**TASK OBJECTIVE**: After locating the line with "Per instance, any" in the records below, print it and every line after it exactly.
[[ EXERCISE DATA, beginning ]]
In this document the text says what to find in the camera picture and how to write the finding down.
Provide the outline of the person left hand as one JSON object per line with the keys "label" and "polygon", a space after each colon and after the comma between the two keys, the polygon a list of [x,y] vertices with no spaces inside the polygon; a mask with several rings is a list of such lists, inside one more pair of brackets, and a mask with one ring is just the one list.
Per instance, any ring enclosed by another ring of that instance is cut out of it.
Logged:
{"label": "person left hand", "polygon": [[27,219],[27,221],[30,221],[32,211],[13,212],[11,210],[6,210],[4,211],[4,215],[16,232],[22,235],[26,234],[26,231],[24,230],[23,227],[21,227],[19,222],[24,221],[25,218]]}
[[ EXERCISE DATA, end ]]
**FINAL ANSWER**:
Per instance, any ring enclosed by another ring of that instance is cut out of it.
Logged:
{"label": "person left hand", "polygon": [[27,219],[27,221],[30,221],[32,211],[13,212],[11,210],[6,210],[4,211],[4,215],[16,232],[22,235],[26,234],[26,231],[24,230],[23,227],[21,227],[19,222],[24,221],[25,218]]}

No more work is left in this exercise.